**To do**
Find and copy each line of the data that includes "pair".

Dataset entries:
-- Opening Marker --

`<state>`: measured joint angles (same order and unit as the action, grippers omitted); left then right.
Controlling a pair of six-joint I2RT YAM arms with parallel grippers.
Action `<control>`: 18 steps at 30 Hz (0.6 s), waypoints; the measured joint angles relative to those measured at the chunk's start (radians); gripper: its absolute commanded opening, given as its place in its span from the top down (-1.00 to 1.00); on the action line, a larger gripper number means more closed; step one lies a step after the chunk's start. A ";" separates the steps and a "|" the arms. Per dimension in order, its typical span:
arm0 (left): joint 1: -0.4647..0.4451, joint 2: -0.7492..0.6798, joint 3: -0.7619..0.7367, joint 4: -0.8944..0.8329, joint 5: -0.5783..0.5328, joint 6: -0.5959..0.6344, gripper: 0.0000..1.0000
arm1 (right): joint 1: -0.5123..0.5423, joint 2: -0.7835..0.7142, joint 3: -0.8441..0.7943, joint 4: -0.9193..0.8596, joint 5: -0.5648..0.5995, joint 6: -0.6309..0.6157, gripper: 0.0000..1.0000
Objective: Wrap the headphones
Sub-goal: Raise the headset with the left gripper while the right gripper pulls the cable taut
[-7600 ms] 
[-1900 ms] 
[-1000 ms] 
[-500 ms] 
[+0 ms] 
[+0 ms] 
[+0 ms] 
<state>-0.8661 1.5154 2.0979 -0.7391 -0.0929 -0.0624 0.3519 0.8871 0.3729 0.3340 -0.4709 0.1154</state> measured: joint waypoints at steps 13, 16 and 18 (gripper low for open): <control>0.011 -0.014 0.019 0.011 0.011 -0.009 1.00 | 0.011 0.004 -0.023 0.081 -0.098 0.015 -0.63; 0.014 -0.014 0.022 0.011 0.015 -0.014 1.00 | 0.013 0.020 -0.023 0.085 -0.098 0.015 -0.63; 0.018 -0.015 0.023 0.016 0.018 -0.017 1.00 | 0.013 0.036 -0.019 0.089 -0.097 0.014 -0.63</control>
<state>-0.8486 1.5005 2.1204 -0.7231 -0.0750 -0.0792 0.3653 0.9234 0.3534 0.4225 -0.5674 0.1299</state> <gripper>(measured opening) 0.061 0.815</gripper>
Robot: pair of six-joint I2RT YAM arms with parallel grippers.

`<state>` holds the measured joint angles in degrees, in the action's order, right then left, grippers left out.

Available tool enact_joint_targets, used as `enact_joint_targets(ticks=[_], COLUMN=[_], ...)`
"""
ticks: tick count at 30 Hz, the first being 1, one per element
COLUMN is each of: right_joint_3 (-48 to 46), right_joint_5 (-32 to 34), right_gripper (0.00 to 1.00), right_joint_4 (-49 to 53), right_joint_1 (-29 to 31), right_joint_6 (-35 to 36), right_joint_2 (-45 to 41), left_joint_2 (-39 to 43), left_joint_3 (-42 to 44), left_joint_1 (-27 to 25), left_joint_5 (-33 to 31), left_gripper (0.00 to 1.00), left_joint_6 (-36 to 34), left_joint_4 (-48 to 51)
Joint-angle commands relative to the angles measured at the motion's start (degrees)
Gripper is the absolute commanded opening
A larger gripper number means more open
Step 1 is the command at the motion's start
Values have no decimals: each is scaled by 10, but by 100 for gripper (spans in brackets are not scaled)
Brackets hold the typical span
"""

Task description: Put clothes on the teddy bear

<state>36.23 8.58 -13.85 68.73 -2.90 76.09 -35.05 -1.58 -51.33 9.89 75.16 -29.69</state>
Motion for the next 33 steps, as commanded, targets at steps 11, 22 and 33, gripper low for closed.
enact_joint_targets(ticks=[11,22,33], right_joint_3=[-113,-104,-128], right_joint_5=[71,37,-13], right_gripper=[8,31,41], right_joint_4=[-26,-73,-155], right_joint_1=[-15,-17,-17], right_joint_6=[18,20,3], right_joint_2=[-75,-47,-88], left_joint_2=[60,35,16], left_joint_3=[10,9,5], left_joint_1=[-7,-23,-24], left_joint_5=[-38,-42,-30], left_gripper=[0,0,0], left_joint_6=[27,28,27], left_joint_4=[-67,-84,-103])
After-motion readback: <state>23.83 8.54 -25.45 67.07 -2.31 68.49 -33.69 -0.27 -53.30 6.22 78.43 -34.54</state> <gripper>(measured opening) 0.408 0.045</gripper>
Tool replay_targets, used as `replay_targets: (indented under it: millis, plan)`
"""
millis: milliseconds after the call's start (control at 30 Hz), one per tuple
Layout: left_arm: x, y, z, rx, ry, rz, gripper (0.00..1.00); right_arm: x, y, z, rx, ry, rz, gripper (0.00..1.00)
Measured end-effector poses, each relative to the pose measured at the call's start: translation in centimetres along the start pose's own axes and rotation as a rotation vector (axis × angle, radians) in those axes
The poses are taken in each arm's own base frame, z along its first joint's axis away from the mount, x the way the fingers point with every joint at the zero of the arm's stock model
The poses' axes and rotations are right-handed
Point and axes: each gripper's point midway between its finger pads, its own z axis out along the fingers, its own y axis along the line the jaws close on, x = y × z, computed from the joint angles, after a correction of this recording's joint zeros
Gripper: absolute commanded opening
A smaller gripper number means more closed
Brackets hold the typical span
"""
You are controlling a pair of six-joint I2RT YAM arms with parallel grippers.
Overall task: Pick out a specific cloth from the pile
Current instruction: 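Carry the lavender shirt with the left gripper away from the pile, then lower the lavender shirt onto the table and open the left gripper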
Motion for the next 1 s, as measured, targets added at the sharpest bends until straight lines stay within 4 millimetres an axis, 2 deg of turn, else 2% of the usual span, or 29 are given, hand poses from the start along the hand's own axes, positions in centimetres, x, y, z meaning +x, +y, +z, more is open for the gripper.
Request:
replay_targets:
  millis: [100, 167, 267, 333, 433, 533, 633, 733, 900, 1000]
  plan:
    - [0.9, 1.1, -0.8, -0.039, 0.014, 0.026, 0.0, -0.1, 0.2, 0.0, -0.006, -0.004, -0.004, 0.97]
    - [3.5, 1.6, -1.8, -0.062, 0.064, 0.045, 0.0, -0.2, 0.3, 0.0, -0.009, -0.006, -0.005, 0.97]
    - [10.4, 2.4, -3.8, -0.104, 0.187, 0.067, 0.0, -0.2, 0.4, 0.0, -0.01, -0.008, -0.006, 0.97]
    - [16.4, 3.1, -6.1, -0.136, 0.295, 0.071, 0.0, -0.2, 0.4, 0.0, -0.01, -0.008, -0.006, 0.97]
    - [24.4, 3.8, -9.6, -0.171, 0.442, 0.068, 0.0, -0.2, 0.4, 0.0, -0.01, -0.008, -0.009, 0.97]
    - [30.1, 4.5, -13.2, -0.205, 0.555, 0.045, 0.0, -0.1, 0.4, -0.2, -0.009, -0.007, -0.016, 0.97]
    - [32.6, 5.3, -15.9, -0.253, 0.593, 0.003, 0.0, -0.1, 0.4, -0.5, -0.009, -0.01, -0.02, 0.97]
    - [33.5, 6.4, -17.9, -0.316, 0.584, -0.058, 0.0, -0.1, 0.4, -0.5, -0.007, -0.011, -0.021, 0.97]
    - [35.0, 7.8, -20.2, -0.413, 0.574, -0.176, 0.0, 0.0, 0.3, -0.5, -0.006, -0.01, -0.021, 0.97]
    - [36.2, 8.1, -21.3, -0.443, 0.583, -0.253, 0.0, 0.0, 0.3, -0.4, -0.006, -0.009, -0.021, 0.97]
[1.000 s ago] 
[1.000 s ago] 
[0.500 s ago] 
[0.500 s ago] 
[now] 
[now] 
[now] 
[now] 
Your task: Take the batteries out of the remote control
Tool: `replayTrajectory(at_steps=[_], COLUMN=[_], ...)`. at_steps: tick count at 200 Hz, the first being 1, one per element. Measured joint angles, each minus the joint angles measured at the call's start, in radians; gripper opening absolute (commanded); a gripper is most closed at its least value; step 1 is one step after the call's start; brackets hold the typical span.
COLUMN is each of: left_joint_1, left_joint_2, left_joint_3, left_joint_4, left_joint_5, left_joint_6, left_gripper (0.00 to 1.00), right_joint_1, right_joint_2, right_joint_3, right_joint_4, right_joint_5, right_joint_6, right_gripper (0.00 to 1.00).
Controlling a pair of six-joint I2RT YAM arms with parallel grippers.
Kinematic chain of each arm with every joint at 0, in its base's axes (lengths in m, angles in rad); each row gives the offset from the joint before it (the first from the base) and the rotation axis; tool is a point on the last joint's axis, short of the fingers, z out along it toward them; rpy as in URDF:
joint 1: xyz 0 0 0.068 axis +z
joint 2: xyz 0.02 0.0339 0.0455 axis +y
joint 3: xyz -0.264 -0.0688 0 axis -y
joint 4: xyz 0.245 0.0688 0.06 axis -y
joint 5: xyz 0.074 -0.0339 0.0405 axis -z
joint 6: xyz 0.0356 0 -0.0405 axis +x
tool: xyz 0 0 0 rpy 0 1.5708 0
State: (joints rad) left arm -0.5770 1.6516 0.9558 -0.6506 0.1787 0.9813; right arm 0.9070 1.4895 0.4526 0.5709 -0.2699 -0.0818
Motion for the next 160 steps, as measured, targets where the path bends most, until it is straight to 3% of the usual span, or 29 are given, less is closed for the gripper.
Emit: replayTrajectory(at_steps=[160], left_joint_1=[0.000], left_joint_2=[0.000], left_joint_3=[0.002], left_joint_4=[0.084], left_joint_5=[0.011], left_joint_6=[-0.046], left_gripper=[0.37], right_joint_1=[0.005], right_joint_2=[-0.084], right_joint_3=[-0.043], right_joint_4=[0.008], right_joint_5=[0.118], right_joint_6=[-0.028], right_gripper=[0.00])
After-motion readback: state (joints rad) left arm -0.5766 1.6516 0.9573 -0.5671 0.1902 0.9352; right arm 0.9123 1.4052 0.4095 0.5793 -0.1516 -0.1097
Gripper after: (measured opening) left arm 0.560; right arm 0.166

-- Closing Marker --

**Task output**
Controlling a pair of six-joint I2RT YAM arms with parallel grippers.
Robot: pair of six-joint I2RT YAM arms with parallel grippers.
You are controlling a pair of six-joint I2RT YAM arms with parallel grippers.
Controlling a pair of six-joint I2RT YAM arms with parallel grippers.

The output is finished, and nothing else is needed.